The Advanced Research Projects Agency for Health (ARPA-H), an agency within the US Department of Health and Human Services, has awarded the the Foundation Fighting Blindness and its partners the University of Colorado Anschutz Medical Campus, and six other researcher groups up to $46 million to support research and innovation in vision-restoring human whole eye transplantation. According to a Foundation press release, it has assembled a multi-disciplinary team of renowned scientists, researchers and physicians at multiple research institutions, whose shared goal is to accelerate convergent technologies to achieve the mission outlined by ARPA-H: to cure blindness within 6 years.
The team will be led by the University of Colorado Anschutz Medical Campus (the prime recipient of the award), and includes Johns Hopkins University, University of Wisconsin-Madison, Indiana University School of Medicine, University of Southern California, Cedars-Sinai Medical Center, and the National Eye Institute.
ARPA-H's Health Science Futures Office (HSF) established the federal program, THEA (Total Human Eye-allotransplantation Advancement) to further develop a combination of medical, therapeutic and surgical technologies to advance whole eye transplantation as a cure for blindness in people with ocular-based disease or damage. The primary goal of THEA is to build on the latest advancements in medicines, cell therapies and surgical techniques to regenerate retinal and optic nerve cells and restore their connectivity to the brain to enable functional vision. Additional program goals include improving tissue harvest and preservation, optimizing optic nerve reattachment and repair technologies, and advancing surgical strategies, post-op care and ocular health assessment tools.
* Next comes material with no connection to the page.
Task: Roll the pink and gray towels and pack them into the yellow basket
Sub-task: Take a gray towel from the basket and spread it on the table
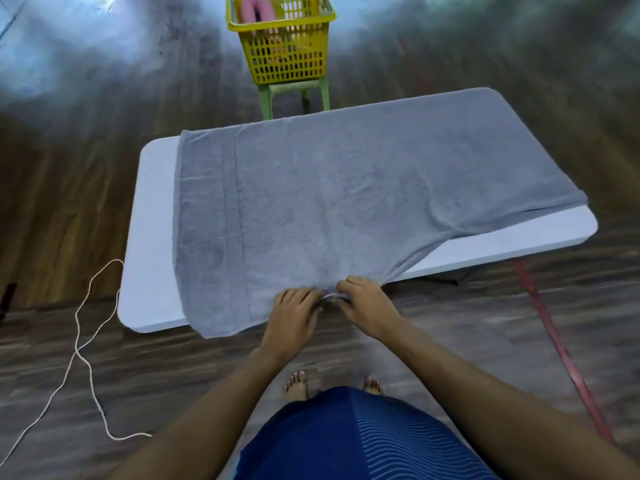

The Foundation will run strategic point for the consortium and serve the central function of ensuring progress maintains alignment with the program requirements and mission, with the its senior director of the Preclinical Translational Research Program, Chad Jackson, PhD, overseeing the 6-year project. In its press release, the Foundation noted that to-date it has raised more than $954 million to fund cutting-edge research and launching more than 45 clinical trials for potential treatments for blinding conditions.